Myostatin (also known as growth differentiation factor 8, abbreviated GDF8) is a protein that in humans is encoded by the MSTN gene.[6] Myostatin is a myokine that is produced and released by myocytes and acts on muscle cells to inhibit muscle growth. Myostatin is a secreted growth differentiation factor that is a member of the TGF beta protein family.
Myostatin is assembled and produced in skeletal muscle before it is released into the blood stream. Most of the data regarding the effects of myostatin comes from studies performed on mice.
Animals either lacking myostatin or treated with substances that block the activity of myostatin have significantly more muscle mass. Furthermore, individuals who have mutations in both copies of the myostatin gene (popularly, but inaccurately called the “Hercules gene”) have significantly more muscle mass and are stronger than normal. There is hope that studies into myostatin may have therapeutic application in treating muscle wasting diseases such as muscular dystrophy.gdf-8 myostatin inhibitor tb 500
Biological advantage
Many different mammalian and avian species produce myostatin, indicating that the ability to produce myostatin was positively selected for. According to some researchers, this is most likely because muscle building and maintenance are biologically expensive processes that require relatively large amounts of energy and nutrients that may not always be abundant, or that could be more useful somewhere else, such as the brain. Having excessive muscle would also negatively affect speed and stamina, as it would require more energy to move at fast speeds for longer periods of time. It could also put extra strain on the heart and compromise health and longevity.
Therapeutic potential
Further research into myostatin and the myostatin gene may lead to therapies for muscular dystrophy. The idea is to introduce substances that block myostatin.
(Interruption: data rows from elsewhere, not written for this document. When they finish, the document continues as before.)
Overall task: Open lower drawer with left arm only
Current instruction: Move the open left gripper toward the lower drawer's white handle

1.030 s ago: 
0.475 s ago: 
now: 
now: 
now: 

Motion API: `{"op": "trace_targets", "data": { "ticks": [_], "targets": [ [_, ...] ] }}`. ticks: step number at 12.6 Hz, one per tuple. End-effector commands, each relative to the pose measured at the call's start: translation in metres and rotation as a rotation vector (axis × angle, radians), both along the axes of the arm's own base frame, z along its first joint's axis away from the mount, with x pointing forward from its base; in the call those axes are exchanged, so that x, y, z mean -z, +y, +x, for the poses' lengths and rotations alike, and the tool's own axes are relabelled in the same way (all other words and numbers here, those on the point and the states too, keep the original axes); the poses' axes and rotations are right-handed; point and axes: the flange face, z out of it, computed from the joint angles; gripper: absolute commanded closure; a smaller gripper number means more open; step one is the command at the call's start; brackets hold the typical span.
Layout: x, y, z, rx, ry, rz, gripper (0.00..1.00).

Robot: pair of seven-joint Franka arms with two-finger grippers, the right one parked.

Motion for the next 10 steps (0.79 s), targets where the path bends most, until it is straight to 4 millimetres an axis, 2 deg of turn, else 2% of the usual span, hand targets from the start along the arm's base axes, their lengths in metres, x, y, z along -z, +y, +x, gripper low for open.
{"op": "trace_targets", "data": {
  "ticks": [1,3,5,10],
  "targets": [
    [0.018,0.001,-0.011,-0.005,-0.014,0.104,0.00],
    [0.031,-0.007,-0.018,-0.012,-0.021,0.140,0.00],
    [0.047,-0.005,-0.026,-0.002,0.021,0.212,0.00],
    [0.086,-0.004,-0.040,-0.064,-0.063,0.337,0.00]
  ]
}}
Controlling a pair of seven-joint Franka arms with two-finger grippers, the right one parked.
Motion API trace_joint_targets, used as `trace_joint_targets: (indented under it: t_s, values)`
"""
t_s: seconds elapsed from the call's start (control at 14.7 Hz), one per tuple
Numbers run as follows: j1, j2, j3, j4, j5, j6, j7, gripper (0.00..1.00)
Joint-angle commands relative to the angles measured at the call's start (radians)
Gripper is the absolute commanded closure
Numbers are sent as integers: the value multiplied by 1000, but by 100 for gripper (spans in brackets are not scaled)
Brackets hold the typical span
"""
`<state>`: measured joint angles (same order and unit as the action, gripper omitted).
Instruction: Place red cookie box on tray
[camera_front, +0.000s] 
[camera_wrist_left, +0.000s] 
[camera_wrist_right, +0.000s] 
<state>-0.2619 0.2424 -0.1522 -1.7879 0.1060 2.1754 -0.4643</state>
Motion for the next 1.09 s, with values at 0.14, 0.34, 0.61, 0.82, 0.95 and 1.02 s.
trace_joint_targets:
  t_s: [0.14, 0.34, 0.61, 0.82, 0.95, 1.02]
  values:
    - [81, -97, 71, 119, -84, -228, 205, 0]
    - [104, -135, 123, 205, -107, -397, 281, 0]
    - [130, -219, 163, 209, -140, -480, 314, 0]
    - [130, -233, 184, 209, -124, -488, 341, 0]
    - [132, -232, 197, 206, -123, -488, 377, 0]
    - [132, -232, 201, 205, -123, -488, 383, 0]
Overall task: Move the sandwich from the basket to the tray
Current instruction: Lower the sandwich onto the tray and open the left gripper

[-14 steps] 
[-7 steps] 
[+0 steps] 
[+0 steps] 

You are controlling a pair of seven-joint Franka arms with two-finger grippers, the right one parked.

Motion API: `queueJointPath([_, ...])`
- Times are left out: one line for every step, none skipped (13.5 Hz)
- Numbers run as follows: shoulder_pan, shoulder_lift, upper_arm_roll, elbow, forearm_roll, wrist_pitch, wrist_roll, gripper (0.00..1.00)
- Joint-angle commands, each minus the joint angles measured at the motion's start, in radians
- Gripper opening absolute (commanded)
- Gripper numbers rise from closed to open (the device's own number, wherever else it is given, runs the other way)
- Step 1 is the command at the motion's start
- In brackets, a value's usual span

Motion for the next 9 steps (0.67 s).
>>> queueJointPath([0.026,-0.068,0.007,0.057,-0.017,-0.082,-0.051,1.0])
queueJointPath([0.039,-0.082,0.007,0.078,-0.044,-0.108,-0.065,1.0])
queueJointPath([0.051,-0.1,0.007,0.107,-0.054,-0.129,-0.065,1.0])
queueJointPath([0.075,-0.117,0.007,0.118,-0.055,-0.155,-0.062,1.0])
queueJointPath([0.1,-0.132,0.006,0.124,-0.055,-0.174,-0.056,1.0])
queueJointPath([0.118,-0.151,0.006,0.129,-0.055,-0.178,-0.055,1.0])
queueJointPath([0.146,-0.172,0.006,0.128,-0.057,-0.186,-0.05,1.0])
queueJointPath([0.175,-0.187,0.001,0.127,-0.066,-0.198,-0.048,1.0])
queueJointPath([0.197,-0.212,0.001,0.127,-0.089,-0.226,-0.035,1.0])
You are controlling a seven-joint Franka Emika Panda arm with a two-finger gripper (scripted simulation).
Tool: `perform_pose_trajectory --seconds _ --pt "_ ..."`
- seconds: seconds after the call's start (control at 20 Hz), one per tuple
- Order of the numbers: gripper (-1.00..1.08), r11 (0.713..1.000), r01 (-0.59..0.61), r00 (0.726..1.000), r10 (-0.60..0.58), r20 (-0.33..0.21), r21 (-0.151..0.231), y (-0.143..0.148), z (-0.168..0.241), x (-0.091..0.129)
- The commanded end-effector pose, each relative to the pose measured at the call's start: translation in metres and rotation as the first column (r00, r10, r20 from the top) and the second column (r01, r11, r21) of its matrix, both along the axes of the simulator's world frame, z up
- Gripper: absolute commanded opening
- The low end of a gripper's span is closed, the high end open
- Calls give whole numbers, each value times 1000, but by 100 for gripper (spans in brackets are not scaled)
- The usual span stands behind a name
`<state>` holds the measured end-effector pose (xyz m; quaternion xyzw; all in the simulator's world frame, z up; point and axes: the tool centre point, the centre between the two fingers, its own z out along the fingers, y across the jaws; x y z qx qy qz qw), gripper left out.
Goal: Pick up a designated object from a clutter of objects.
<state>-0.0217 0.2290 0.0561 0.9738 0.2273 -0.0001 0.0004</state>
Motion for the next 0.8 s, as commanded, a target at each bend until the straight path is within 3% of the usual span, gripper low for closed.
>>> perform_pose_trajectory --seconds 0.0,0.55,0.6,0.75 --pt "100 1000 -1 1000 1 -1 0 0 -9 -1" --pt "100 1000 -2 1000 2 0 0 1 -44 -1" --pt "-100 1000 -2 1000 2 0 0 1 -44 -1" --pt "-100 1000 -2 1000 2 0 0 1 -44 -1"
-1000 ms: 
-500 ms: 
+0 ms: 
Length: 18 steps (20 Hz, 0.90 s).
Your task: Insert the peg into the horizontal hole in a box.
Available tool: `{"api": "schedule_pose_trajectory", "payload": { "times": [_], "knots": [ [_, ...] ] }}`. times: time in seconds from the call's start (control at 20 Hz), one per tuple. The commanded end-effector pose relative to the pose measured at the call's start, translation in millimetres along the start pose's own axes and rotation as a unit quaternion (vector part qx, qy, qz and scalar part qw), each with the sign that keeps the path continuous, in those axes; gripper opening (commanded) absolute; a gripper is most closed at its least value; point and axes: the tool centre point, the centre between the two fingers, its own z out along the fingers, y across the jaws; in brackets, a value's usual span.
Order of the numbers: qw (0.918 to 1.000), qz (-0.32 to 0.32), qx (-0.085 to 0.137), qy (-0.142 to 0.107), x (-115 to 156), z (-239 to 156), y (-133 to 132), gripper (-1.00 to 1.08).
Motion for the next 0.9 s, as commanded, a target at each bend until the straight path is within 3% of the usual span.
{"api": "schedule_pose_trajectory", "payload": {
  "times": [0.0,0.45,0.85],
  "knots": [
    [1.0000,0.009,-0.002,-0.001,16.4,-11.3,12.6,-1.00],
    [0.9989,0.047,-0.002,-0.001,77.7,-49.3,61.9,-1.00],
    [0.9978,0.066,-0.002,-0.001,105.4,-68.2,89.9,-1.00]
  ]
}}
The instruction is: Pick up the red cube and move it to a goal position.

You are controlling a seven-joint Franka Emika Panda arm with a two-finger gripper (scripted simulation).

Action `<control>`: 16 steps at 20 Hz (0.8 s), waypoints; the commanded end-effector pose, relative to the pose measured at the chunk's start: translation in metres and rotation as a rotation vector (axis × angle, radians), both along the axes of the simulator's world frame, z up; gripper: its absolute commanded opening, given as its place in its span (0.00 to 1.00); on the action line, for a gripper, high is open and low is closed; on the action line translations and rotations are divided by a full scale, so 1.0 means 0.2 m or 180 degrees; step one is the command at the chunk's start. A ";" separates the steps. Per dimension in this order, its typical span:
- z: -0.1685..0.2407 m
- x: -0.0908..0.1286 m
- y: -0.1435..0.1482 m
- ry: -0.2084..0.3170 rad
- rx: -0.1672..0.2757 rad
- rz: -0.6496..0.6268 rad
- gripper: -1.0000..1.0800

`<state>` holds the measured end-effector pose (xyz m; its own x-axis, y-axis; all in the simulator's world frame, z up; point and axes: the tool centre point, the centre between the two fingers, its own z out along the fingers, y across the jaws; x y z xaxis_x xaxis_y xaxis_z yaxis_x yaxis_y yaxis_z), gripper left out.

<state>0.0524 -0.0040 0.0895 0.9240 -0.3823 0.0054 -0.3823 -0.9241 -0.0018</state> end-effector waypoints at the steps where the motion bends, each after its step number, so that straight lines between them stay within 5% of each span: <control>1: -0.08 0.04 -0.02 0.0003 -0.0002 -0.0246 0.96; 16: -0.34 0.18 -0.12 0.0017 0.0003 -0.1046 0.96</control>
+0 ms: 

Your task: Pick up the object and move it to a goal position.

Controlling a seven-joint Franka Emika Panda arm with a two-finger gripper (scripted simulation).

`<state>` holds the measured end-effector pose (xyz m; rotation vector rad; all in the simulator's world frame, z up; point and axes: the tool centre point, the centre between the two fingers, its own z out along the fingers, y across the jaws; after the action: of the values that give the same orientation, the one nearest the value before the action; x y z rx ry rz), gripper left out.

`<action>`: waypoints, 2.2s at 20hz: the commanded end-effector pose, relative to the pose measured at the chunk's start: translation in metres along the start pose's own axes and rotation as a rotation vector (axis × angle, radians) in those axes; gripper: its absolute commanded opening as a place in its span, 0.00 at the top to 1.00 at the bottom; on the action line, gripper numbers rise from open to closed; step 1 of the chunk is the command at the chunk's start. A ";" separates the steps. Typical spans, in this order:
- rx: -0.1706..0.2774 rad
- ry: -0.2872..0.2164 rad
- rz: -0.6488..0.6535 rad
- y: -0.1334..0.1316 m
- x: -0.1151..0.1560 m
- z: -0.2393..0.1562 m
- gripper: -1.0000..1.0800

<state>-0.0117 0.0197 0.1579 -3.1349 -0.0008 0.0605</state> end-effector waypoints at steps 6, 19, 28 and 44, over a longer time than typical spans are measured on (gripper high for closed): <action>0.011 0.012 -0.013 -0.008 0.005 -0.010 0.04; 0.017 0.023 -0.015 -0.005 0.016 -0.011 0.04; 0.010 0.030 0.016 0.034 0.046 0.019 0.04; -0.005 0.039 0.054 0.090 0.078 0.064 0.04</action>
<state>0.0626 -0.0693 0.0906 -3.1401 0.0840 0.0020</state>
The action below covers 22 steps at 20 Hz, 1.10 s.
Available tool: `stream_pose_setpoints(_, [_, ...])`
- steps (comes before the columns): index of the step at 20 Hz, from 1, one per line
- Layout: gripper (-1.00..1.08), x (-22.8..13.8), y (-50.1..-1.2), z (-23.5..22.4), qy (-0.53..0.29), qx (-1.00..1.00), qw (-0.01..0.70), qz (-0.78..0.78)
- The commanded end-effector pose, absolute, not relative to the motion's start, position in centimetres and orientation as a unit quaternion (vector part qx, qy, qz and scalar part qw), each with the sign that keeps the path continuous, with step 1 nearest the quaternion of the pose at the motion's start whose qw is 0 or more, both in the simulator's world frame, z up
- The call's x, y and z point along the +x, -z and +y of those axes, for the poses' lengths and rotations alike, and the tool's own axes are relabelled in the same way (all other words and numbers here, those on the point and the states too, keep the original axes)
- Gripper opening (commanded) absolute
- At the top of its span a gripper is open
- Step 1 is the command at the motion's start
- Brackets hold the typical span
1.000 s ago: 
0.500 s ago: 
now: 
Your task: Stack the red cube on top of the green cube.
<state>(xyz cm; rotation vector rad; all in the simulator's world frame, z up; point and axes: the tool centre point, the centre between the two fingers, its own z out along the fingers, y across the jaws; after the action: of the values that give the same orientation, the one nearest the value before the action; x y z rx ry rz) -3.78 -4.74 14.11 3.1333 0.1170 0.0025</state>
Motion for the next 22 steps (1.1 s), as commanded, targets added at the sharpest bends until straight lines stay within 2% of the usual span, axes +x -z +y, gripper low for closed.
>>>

A monoclonal antibody specific to myostatin increases muscle mass in mice and monkeys.
myostatin gdf 8 peptide remains unclear as to whether long-term treatment of muscular dystrophy with myostatin inhibitors is beneficial, as the depletion of muscle stem cells could worsen the disease later on. As of 2012, no myostatin-inhibiting drugs for humans are on the market. An antibody genetically engineered to neutralize myostatin, stamulumab, which was under development by pharmaceutical company Wyeth, is no longer under development.[48] Some athletes, eager to get their hands on such drugs, turn to the internet where fake “myostatin blockers” are being sold.
Resistance exercise and creatine supplementation lead to greater decreases in myostatin levels.
Myostatin levels can be temporarily reduced using a cholesterol-conjugated siRNA gene knockdown.
Athletic use
Inhibition of myostatin leads to muscle hypertrophy. Myostatin inhibitors can improve athletic performance and therefore there is a concern these inhibitors might be abused in the field of sports. However, studies in mice suggest that myostatin inhibition does not directly increase the strength of individual muscle fibers. Myostatin inhibitors are specifically banned by the World Anti-Doping Agency (WADA). In an August 12, 2012, interview with NPR, Carlon Colker stated “when the myostatin inhibitors come along, they’ll be abused. There’s no question in my mind.”
Lifestyle effects on myostatin
Myostatin expression is decreased in physically active individuals, while obesity is linked to having a higher level myostatin as well as plasma in circulation.